Art. 4.Als risicogroepen worden voor de toepassing van deze collectieve arbeidsovereenkomst bepaald : - langdurig werklozen : Onder "langdurig werkloze" wordt verstaan : de werkzoekende die, gedurende de 12 maanden die aan zijn indienstneming voorafgaan, zonder onderbreking genoten heeft van werkloosheids- of wachtuitkeringen voor alle dagen van de week; - laaggeschoolde werklozen : Onder "laaggeschoolde werkloze" wordt verstaan : de werkzoekende, ouder dan 18 jaar, die geen houder is van een getuigschrift van het hoger secundair onderwijs; - laaggeschoolde werknemers : Onder "laaggeschoolde werknemers wordt" verstaan : de werknemer, ouder dan 18 jaar, die geen houder is van een getuigschrift van het hoger secundair onderwijs; - gehandicapten : Onder "gehandicapte" wordt verstaan : de werkzoekende mindervalide die, op het ogenblik van zijn indienstneming, bij het Rijksfonds voor Sociale Reclassering van de Mindervaliden of bij één van haar rechtsopvolgers ingeschreven is; - deeltijds leerplichtigen : Onder "deeltijds leerplichtige" wordt verstaan : de werkzoekende van minder dan 18 jaar die onderworpen is aan de deeltijdse leerplicht en die het secundair onderwijs met volledig leerplan niet meer volgt; - herintreders, jongeren, 45-plussers, allochtonen : Onder "herintreder" wordt verstaan : de werkzoekende die tegelijkertijd de volgende voorwaarden vervult : 1) hij mag geen werkloosheidsuitkeringen of loopbaanonderbrekingsuitkeringen genoten hebben gedurende de periode van 3 jaar die zijn indienstneming voorafgaat;2) hij mag geen beroepsactiviteit verricht hebben gedurende de periode van 3 jaar die zijn indienstneming voorafgaat;3) vóór de periode van 3 jaar voorzien in 1) en 2), moet hij zijn beroepsactiviteit onderbroken hebben, of nooit een beroepsactiviteit begonnen zijn; - bestaansminimumtrekkers : Onder "bestaansminimumtrekker" wordt verstaan : de werkzoekende die op het ogenblik van zijn indienstneming sinds minstens 6 maanden zonder onderbreking het bestaansminimum ontvangt. HOOFDSTUK III. - Toepassingsmodaliteiten
Art. 5.De onder artikel 3 van deze collectieve arbeidsovereenkomst vernoemde bijdragen worden geïnd en ingevorderd door de Rijksdienst voor Sociale Zekerheid, die ze op haar beurt overmaakt aan het "Waarborg- en Sociaal Fonds voor de begrafenisondernemingen", opgericht bij de collectieve arbeidsovereenkomst van 13 juni 2005.

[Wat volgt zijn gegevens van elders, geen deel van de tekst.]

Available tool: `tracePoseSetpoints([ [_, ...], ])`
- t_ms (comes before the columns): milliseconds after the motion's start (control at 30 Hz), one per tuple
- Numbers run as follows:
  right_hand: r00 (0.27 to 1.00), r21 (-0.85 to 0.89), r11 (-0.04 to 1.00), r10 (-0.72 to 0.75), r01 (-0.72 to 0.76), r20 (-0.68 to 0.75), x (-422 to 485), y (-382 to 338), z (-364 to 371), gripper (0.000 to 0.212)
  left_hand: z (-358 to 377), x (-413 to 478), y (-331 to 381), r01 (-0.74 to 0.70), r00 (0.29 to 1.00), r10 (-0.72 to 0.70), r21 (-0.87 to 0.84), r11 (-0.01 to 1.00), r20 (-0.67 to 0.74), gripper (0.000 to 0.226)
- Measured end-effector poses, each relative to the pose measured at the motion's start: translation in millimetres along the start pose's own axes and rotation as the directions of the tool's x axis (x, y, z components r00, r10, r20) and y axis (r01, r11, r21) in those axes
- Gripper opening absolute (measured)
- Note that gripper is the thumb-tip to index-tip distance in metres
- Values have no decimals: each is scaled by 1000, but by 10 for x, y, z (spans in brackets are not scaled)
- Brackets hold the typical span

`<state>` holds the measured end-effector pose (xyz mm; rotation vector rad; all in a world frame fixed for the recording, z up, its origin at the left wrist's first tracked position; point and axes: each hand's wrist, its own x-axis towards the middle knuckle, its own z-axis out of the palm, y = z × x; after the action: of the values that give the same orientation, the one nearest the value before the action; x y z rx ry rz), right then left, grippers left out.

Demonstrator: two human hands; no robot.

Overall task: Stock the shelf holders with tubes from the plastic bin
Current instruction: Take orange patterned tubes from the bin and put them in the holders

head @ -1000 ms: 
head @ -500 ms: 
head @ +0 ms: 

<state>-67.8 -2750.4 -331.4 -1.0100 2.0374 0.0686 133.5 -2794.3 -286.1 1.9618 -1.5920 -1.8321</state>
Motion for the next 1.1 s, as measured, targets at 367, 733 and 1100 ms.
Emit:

De raad van beheer van het "Waarborg- en Sociaal Fonds voor de begrafenisondernemingen" bepaalt de praktische toepassingsmodaliteiten.
Art. 6.Partijen komen overeen om jaarlijks een evaluatieverslag en een financieel overzicht van de uitvoering van deze collectieve arbeidsovereenkomst neer te leggen op de Griffie van de Algemene Directie Collectieve arbeidsbetrekkingen van het Federale Overheidsdienst Werkgelegenheid, Arbeid en Sociaal Overleg tegen uiterlijk 1 juli van het jaar volgend op het jaar waarop de collectieve arbeidsovereenkomst betrekking heeft. HOOFDSTUK IV. - Geldigheidsduur
Art. 7.Deze collectieve arbeidsovereenkomst is gesloten voor een bepaalde tijd. Zij heeft uitwerking met ingang van 1 januari 2005 en treedt buiten werking op 31 december 2006.
Gezien om te worden gevoegd bij het koninklijk besluit van 27 september 2006.